Putin hat auch Weißrussland in den Ukraine-Krieg hineingezogen. Von weißrussischem Territorium aus wurden Raketen auf die Ukraine abgeschossen. Russische Truppen sind seit der "Militärübung" in Weißrussland stationiert. Zugleich stehen viele Menschen in Weißrussland weder hinter Diktator Lukaschenko, noch hinter Putin. Sind Sie zwischen die Fronten geraten?
JULIA CIMAFIEJEVA: Die Lage ist für uns sehr schwierig. Ich habe den Pass eines Landes, dessen Politik ich in keinster Weise mittrage. Ich habe viele Freunde in der Ukraine, die in bombardierten Städten leben. Wir werden beschuldigt, und ich fühle mich, wie viele Weißrussen, schuldig, obwohl wir nie für Lukaschenko gestimmt haben und gegen ihn protestierten. Einige Soldaten in Weißrussland haben den Kriegsdienst verweigert. Auch wurden die Bahnschienen von Weißrussland in die Ukraine, auf denen russische Panzer transportiert werden sollten, von weißrussischen Zivilisten zerstört, um diese Transporte zu verhindern. Mehr als 800 Menschen landeten im Gefängnis, weil sie trotz aller Gefahren gegen den Krieg protestierten. Viele waren und sind schwerer Folter ausgesetzt. Sie haben gebrochene Rippen, ohne medizinisch versorgt zu werden. Auch jene, die die Zuggleise beschädigten und festgenommen wurden, trugen Folterspuren im Gesicht. Zwei von ihnen wurde nach ihrer Festnahme in die Beine geschossen.
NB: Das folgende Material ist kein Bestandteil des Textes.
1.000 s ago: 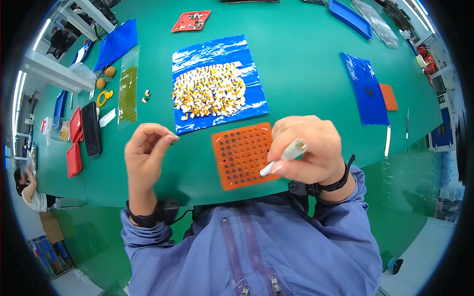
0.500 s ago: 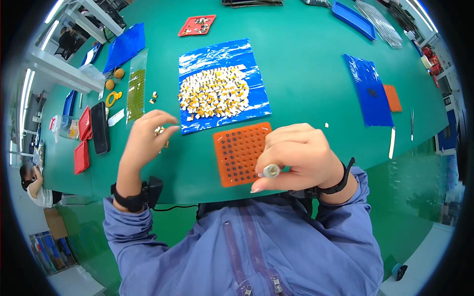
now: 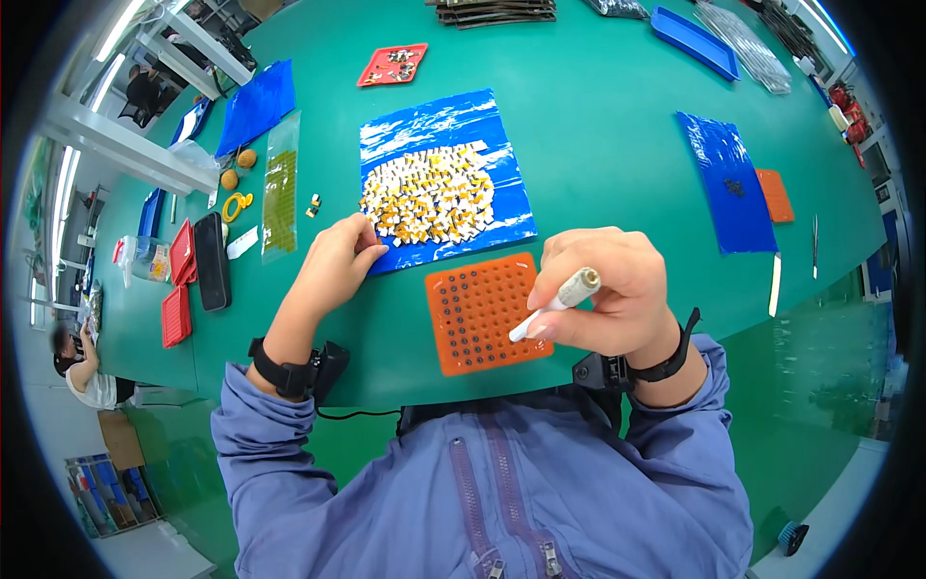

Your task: The person uses a white plastic tool to pick up small yellow and white electronic components from a blue sheet and places them into the holes of an orange grid tray. The person repeats this pick-and-place action continuously throughout the clip.

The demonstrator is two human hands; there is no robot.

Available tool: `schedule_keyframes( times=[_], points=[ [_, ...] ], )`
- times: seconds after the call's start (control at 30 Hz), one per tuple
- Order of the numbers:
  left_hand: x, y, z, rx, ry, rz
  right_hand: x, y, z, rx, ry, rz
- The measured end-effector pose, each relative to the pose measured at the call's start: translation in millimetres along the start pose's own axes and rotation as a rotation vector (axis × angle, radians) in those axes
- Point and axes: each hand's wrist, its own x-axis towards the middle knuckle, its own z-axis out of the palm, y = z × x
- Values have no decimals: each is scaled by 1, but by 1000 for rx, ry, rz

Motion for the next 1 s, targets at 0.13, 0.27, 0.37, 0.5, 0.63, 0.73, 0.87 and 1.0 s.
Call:
schedule_keyframes(
  times=[0.13,0.27,0.37,0.5,0.63,0.73,0.87,1.0],
  points=[
    [-17,24,-8,-742,-29,-42,2,0,0,52,67,42],
    [-35,42,-10,-1083,-59,133,3,5,0,108,116,74],
    [-36,46,2,-1474,-140,313,3,3,1,174,147,191],
    [-33,47,19,-1742,-184,434,4,4,0,215,114,341],
    [-31,47,32,-1879,-249,474,4,8,4,239,96,413],
    [-33,47,35,-1924,-295,465,5,11,9,228,77,405],
    [-34,45,34,-1890,-312,457,7,14,10,191,36,374],
    [-35,47,35,-1872,-297,477,7,14,12,254,46,426]
  ],
)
Hat Lukaschenko, um an der Macht zu bleiben, Weißrussland und die Unabhängigkeit des Landes an Putin verkauft?
Weißrussland ist heute unter zweifacher Okkupation – unter jener Lukaschenkos, der sich mit kriminellen Methoden und polizeistaatlichen Methoden an der Macht hält. Und zugleich ist Weißrussland jetzt auch von Putins Russland besetzt. Seine Truppen kamen unter dem Vorwand einer militärischen Übung und sind nie mehr abgezogen. Jetzt nutzen sie unser Territorium im Krieg gegen die Ukraine. Aus meiner Sicht hat Weißrussland unter Lukaschenko zumindest für jetzt seine Unabhängigkeit verloren. Und mit den Wirtschaftssanktionen, die der Westen auch gegen Weißrussland, ein sehr armes Land, verhängt hat, wächst auch die finanzielle Abhängigkeit von Russland noch mehr.
Ihr Bruder, seine Frau und einige Ihrer Freunde wurden von Lukaschenko festgenommen. Haben Sie Nachrichten von ihnen?
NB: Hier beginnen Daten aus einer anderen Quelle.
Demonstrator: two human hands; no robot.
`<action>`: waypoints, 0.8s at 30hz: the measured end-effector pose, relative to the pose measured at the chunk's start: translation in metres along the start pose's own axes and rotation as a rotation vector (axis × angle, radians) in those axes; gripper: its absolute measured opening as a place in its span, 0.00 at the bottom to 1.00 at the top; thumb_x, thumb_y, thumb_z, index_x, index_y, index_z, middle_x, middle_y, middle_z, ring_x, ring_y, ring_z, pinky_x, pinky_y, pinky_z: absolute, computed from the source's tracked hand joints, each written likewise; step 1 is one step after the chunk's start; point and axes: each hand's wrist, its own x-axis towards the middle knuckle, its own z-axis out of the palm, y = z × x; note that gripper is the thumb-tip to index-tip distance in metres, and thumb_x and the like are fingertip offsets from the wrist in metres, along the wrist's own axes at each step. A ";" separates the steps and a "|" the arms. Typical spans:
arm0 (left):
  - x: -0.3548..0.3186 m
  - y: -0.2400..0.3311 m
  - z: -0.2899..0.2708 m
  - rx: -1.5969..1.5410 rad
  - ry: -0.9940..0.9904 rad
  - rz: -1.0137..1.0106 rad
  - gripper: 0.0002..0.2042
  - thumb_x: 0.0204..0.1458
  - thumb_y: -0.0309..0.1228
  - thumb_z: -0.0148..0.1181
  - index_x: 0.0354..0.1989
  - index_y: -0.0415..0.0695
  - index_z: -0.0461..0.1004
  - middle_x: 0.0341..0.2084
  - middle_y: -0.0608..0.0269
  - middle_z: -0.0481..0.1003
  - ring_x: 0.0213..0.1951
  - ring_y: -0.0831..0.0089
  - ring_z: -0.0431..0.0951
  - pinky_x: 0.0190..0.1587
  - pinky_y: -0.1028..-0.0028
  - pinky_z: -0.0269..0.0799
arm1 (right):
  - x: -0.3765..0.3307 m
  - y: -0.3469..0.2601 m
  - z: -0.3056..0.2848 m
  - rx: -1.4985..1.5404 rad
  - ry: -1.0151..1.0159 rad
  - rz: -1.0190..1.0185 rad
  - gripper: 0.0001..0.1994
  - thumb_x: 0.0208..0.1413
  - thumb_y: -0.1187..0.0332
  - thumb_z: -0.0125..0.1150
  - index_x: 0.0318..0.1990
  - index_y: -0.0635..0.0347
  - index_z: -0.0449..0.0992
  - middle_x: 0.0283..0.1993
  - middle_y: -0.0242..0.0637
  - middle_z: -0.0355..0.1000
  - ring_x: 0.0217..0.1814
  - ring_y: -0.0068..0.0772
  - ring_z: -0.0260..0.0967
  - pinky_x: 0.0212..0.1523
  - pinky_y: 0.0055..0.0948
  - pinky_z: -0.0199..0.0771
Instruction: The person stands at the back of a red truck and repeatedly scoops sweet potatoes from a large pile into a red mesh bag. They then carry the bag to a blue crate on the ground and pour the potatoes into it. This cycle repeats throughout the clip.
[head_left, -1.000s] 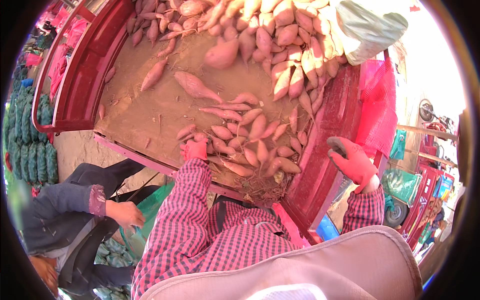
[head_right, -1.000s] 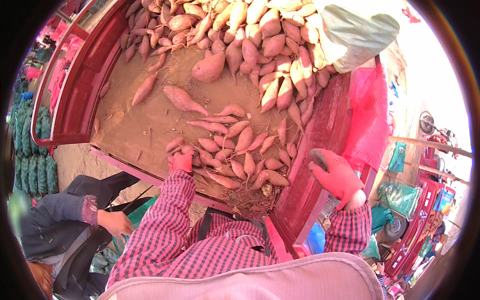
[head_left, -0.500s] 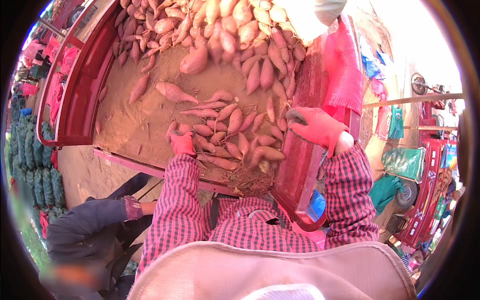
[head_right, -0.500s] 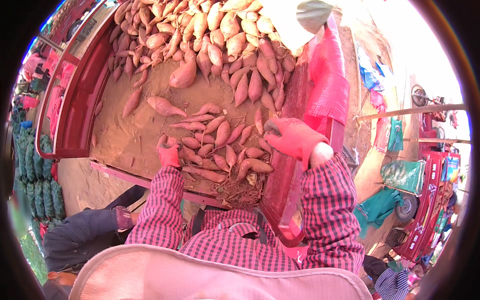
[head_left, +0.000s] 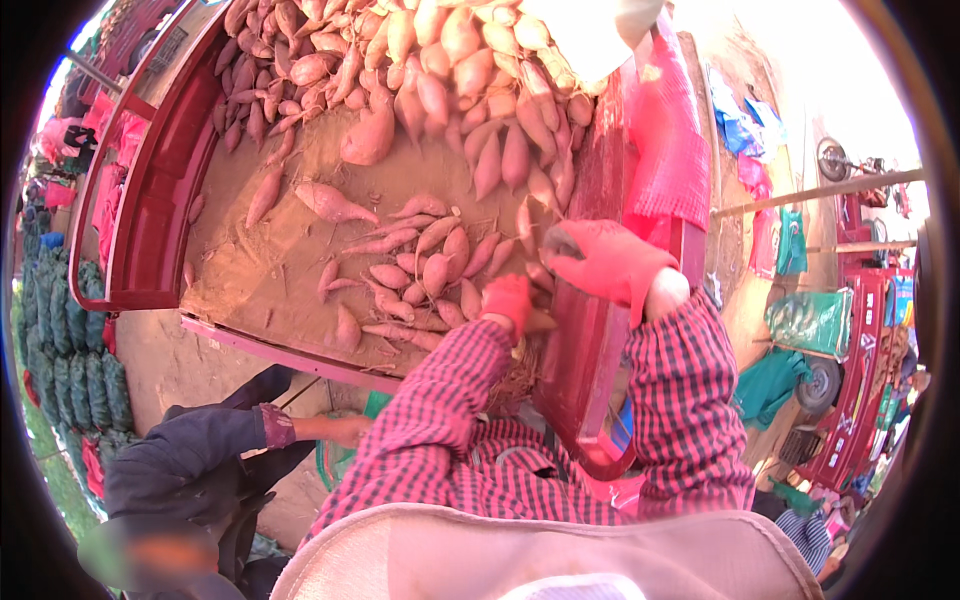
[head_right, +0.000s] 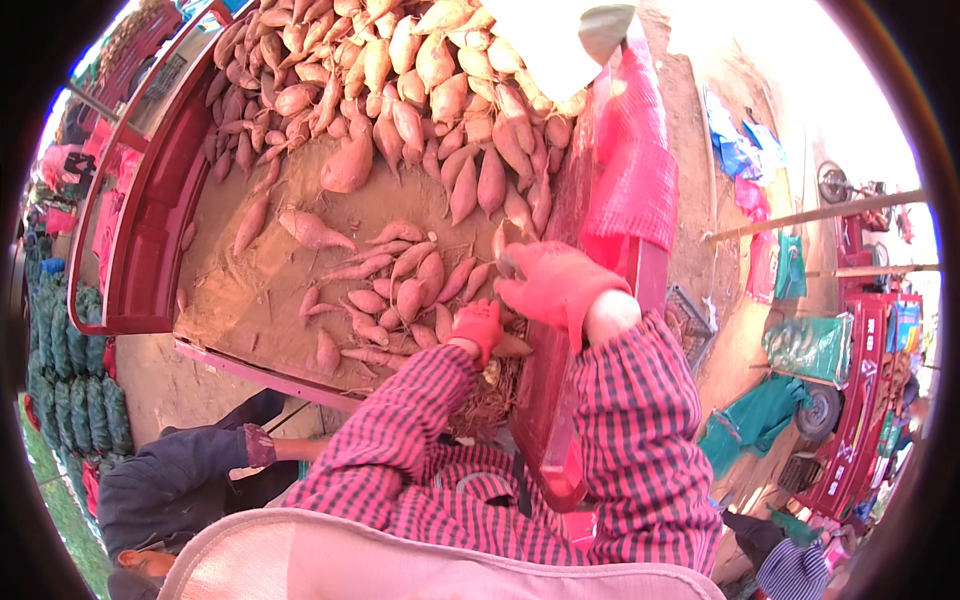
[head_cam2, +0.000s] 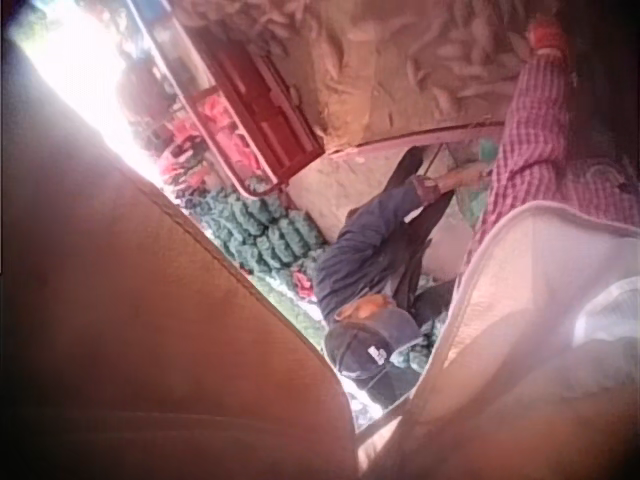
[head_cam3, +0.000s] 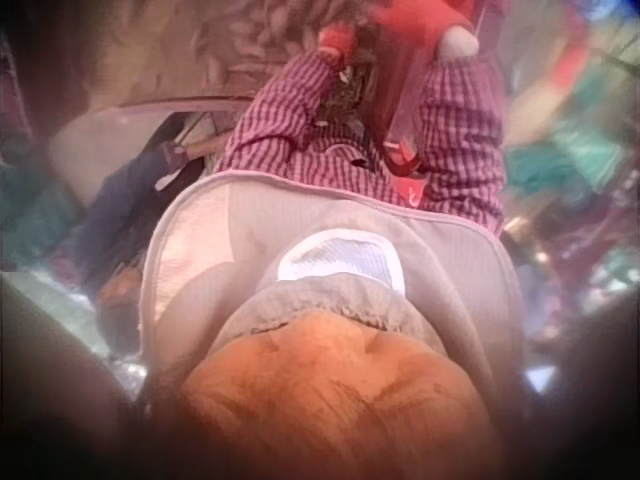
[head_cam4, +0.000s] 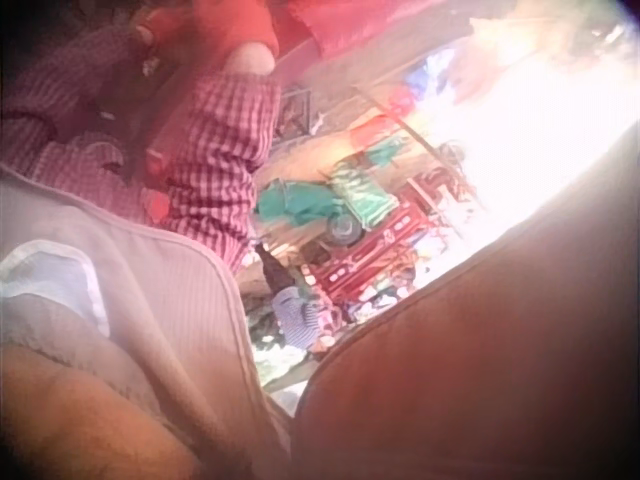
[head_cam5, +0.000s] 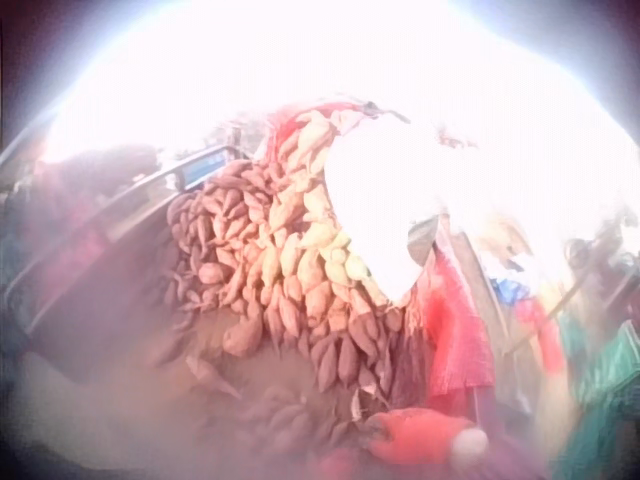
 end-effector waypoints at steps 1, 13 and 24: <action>0.011 0.004 0.013 0.095 0.011 -0.060 0.24 0.53 0.50 0.65 0.56 0.53 0.80 0.48 0.51 0.80 0.52 0.55 0.80 0.56 0.61 0.75 | 0.001 0.001 0.001 0.021 0.004 0.005 0.23 0.62 0.53 0.60 0.55 0.61 0.77 0.50 0.52 0.79 0.55 0.54 0.77 0.57 0.44 0.75; -0.037 -0.018 -0.109 -1.342 0.174 0.431 0.30 0.59 0.45 0.63 0.67 0.44 0.67 0.50 0.54 0.76 0.45 0.61 0.80 0.48 0.65 0.77 | -0.002 -0.015 0.005 0.151 0.213 0.034 0.31 0.60 0.55 0.65 0.67 0.59 0.67 0.56 0.54 0.76 0.61 0.57 0.73 0.60 0.46 0.72; -0.086 0.073 -0.181 -2.892 -0.560 -0.394 0.22 0.68 0.56 0.49 0.43 0.48 0.76 0.29 0.65 0.81 0.23 0.72 0.76 0.26 0.74 0.69 | 0.014 -0.039 0.016 0.188 0.428 -0.158 0.22 0.62 0.62 0.67 0.59 0.62 0.72 0.33 0.39 0.72 0.36 0.32 0.72 0.43 0.35 0.76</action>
Im Moment gibt es 1108 Häftlinge in Weißrussland, die als politische Gefangene anerkannt wurden. Dazu kommen die 800, die gegen den Krieg in der Ukraine demonstriert haben. Auch mein Bruder und seine Frau sind aus politischen Gründen inhaftiert, sie wurden zu 1,5 Jahren Haft in einer Strafkolonie verurteilt. Ihrer Berufung gegen das Urteil wurde nicht stattgegeben. Normalerweise erhalte ich regelmäßig Post von meinem Bruder und meiner Schwägerin, aber seit einigen Wochen ist nichts mehr gekommen. Sie versuchen, nicht aufzugeben und den Mut nicht zu verlieren. Psychisch ist die Lage natürlich sehr schwierig; sie müssen sich die Zelle mit Leuten teilen, die wegen Kriminalität und Gewaltverbrechen verurteilt wurden.